Where "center" appears in a line of the entries below, that line should be copied.

LISTED ENTRIES Start Marker

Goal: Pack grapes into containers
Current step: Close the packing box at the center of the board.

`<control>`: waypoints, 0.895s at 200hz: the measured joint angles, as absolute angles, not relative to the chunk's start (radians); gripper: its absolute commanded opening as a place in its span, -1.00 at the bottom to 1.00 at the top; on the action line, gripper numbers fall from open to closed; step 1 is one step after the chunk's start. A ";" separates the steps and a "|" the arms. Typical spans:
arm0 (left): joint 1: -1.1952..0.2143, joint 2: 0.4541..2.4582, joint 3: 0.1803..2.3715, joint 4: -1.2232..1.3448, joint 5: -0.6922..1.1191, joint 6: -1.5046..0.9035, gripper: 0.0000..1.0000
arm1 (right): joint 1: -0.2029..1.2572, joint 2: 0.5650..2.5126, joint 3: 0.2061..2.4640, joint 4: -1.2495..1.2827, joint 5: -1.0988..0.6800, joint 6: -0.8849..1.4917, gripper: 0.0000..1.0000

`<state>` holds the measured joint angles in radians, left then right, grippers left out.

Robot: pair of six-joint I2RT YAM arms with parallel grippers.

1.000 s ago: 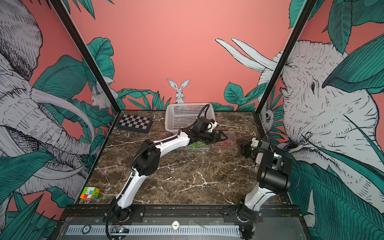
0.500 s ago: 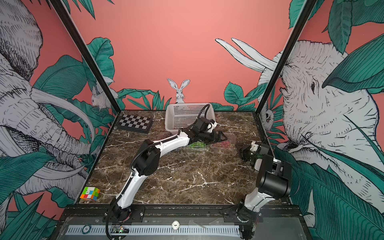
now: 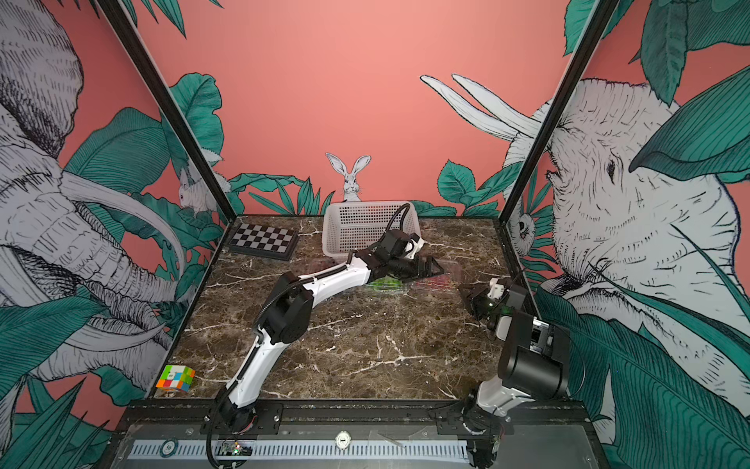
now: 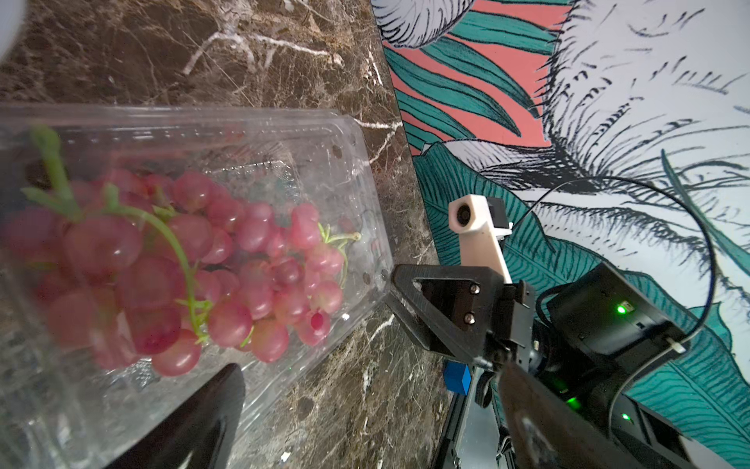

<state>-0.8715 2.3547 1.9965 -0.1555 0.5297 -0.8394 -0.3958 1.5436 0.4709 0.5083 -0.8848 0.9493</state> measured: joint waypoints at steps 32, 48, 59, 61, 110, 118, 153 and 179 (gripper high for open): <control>-0.871 2.355 1.996 -0.155 0.530 -0.838 0.99 | -0.395 1.563 0.460 0.532 -0.891 0.948 -0.44; -0.871 2.355 1.996 -0.156 0.530 -0.838 0.99 | -0.395 1.572 0.447 0.561 -0.894 0.957 -0.44; -0.871 2.355 1.996 -0.156 0.530 -0.838 0.99 | -0.395 1.576 0.442 0.574 -0.897 0.960 -0.45; -0.871 2.355 1.996 -0.156 0.530 -0.838 0.99 | -0.395 1.578 0.442 0.575 -0.898 0.960 -0.45; -0.871 2.355 1.996 -0.157 0.530 -0.837 0.99 | -0.395 1.621 0.442 0.659 -0.908 0.971 -0.53; -0.871 2.355 1.996 -0.157 0.530 -0.837 0.99 | -0.395 1.625 0.442 0.672 -0.910 0.975 -0.54; -0.871 2.355 1.996 -0.159 0.530 -0.837 0.99 | -0.395 1.662 0.442 0.748 -0.916 0.997 -0.58; -0.871 2.355 1.996 -0.159 0.530 -0.837 0.99 | -0.395 1.692 0.442 0.813 -0.920 1.021 -0.59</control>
<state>-0.8715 2.3547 1.9965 -0.1585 0.5301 -0.8368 -0.3954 1.6917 0.4416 0.8127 -0.9199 1.0210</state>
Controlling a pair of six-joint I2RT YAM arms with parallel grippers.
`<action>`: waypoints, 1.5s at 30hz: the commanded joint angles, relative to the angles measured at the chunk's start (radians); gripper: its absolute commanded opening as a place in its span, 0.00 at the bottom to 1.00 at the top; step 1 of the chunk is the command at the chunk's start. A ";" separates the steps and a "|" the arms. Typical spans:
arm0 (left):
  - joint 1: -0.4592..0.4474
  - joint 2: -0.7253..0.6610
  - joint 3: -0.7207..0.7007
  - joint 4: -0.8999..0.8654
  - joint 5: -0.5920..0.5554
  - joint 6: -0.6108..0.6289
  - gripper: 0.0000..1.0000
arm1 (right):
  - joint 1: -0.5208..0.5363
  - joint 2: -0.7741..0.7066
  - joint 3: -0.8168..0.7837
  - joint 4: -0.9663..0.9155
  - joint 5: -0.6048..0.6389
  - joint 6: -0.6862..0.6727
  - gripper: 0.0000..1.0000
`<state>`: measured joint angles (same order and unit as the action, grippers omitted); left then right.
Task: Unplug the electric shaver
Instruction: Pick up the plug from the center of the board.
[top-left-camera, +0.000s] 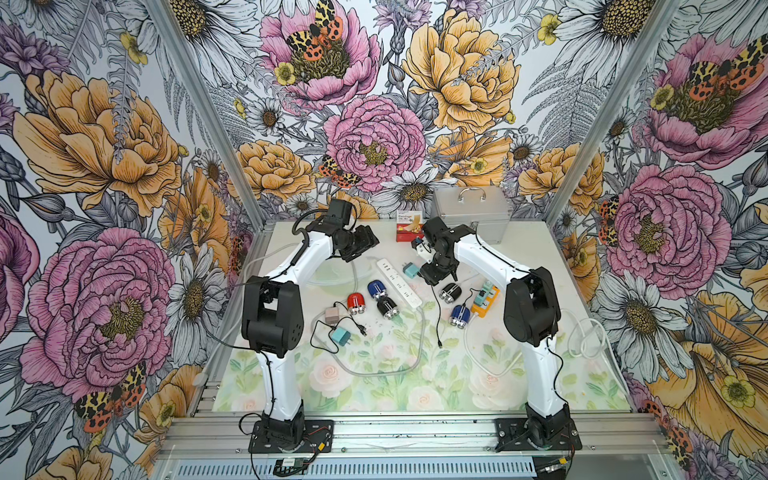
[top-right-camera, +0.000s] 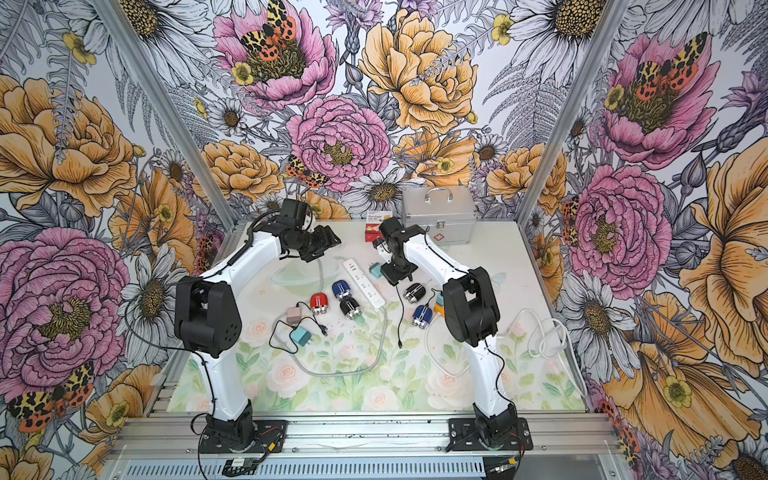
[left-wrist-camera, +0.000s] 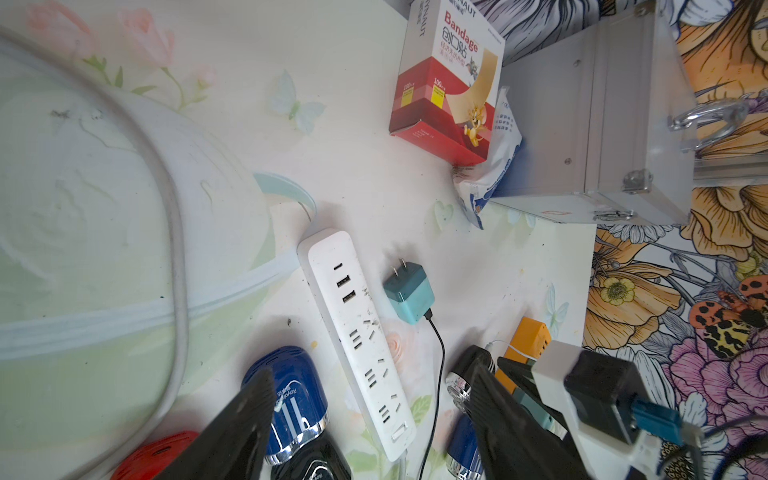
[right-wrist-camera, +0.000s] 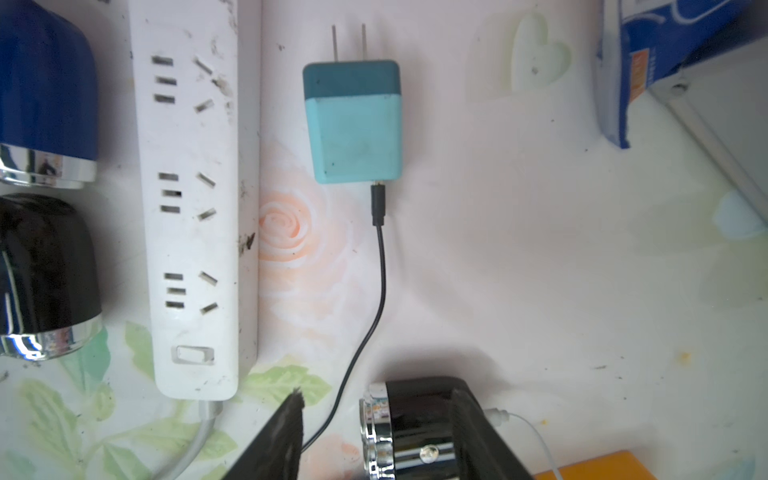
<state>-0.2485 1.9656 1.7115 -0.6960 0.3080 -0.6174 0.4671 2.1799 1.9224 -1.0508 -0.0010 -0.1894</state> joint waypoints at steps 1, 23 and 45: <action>0.015 0.030 0.044 -0.009 0.038 0.031 0.75 | -0.008 0.047 0.044 0.043 -0.010 -0.098 0.57; 0.034 0.042 0.054 -0.050 0.069 0.058 0.75 | -0.016 0.148 0.011 0.016 -0.048 -0.123 0.44; 0.035 0.008 0.009 -0.051 0.063 0.062 0.75 | -0.007 0.149 -0.020 0.017 -0.038 -0.064 0.05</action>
<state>-0.2184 2.0098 1.7264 -0.7448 0.3531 -0.5758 0.4599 2.3295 1.9270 -1.0321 -0.0547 -0.2733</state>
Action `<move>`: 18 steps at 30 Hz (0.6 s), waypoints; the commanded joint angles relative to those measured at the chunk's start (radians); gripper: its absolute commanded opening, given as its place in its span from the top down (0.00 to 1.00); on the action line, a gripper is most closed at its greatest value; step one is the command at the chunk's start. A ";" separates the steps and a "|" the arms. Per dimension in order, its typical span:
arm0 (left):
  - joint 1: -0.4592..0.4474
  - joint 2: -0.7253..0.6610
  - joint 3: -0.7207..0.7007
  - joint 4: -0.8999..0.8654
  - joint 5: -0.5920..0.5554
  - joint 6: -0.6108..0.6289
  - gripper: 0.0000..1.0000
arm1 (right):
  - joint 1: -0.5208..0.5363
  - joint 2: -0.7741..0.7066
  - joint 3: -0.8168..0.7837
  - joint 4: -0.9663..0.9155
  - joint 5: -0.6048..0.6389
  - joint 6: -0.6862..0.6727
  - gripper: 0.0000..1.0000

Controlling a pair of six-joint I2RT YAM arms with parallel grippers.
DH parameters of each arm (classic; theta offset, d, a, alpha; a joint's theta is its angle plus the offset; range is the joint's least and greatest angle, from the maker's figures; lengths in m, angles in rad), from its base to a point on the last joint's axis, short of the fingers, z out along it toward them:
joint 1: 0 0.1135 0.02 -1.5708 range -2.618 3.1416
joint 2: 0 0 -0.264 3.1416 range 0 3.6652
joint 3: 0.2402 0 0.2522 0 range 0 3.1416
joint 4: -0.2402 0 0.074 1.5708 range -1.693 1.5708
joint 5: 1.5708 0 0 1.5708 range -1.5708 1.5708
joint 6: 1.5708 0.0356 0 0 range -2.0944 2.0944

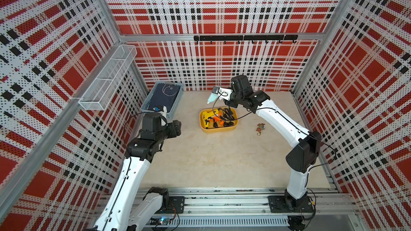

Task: Put the hot melt glue gun into the storage box
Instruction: Place the hot melt adhesive gun in the storage box.

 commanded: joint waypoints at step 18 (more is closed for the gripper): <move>0.004 0.025 -0.051 0.062 0.021 -0.020 0.25 | 0.009 0.090 -0.189 0.091 -0.011 0.023 0.83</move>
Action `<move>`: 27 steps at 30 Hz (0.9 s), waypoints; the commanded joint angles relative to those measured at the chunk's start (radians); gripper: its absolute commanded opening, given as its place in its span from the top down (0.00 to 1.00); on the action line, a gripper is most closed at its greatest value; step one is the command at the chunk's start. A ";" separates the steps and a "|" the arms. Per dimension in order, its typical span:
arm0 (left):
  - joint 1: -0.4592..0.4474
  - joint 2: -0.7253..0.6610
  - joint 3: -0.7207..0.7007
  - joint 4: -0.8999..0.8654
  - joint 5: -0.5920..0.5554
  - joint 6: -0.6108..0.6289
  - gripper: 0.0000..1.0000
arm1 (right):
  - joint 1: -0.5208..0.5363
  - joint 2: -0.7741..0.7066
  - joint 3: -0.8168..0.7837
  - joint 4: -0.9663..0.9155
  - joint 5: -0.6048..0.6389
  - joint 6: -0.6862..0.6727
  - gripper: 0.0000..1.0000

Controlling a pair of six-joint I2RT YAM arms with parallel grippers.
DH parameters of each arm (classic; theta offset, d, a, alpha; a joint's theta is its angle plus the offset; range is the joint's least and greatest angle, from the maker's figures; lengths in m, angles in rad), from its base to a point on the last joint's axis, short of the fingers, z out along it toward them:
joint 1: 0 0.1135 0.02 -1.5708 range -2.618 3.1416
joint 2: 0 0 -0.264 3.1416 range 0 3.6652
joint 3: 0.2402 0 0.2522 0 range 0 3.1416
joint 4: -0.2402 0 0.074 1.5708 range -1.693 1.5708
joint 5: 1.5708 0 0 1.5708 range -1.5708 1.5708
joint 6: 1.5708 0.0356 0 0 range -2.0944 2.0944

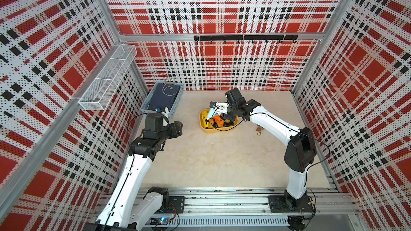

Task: Put the hot melt glue gun into the storage box
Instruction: Place the hot melt adhesive gun in the storage box.

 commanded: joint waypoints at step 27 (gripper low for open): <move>-0.002 0.017 0.002 0.021 -0.018 0.010 0.25 | -0.012 0.241 0.010 0.090 0.049 -0.009 0.36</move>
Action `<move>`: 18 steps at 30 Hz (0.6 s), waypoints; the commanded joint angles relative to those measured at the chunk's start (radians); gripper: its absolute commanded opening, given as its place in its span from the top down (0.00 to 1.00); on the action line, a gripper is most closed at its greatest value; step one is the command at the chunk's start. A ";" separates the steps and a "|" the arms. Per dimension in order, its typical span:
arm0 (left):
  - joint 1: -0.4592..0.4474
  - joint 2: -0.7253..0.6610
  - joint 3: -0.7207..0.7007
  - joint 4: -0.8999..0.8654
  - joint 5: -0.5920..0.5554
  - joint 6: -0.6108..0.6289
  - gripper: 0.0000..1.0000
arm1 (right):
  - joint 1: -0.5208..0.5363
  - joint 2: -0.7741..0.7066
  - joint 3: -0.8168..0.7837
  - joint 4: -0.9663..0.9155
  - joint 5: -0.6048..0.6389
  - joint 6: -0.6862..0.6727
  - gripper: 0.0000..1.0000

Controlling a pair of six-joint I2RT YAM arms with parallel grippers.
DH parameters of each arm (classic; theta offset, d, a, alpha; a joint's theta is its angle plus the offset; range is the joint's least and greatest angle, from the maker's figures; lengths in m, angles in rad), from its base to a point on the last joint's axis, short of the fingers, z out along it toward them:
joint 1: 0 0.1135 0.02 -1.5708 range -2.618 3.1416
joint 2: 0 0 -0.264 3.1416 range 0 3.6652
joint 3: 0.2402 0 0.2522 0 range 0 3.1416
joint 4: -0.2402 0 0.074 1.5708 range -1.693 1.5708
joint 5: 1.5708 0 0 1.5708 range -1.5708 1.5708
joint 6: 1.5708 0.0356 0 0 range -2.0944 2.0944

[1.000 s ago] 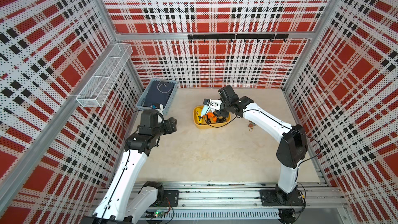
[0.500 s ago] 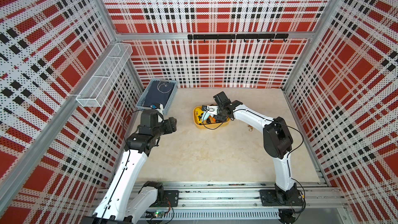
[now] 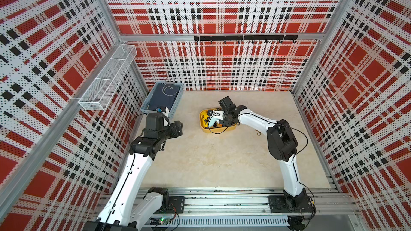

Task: Put the hot melt glue gun into the storage box
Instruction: Place the hot melt adhesive gun in the storage box.

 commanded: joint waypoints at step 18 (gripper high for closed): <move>-0.011 0.035 0.045 0.020 -0.027 0.008 0.20 | 0.023 -0.217 0.041 -0.044 0.012 0.132 0.07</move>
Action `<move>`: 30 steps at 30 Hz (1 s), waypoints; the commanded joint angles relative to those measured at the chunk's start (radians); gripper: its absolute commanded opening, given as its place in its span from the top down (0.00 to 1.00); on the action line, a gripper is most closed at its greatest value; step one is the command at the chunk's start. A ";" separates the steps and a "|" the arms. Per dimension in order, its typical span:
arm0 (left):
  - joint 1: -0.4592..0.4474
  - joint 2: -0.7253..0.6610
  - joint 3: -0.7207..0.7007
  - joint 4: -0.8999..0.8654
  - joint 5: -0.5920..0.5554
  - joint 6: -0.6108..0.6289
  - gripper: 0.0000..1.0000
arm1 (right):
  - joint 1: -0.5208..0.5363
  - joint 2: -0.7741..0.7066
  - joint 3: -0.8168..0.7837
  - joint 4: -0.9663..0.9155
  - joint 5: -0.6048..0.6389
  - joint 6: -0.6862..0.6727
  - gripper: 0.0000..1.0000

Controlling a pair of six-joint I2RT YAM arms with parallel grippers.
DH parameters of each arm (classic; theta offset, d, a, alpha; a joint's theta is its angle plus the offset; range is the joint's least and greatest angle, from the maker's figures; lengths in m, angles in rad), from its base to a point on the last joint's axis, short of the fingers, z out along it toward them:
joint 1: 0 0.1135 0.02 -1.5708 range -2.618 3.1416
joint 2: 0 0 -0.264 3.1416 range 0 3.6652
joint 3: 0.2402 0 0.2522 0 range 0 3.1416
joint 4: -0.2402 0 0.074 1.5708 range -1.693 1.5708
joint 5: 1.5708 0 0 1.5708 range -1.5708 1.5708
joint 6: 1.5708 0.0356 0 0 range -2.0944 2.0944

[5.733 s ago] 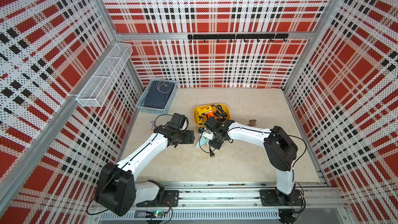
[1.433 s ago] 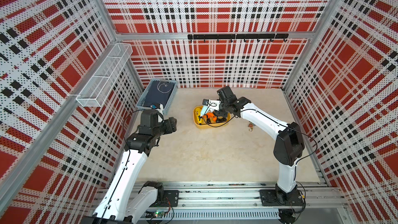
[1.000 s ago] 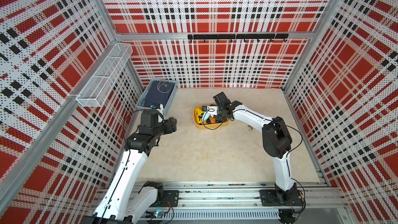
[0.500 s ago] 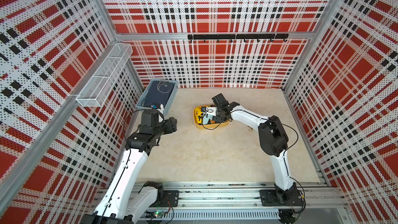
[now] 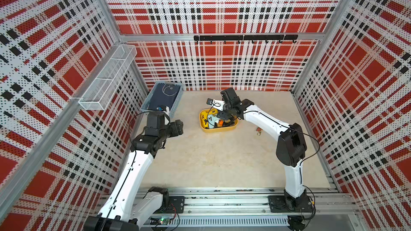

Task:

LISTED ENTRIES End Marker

- [ANSWER TO THE PROBLEM]:
Current step: Close the packing box at the center of the board.
Instruction: Pick up the plug from the center of the board.

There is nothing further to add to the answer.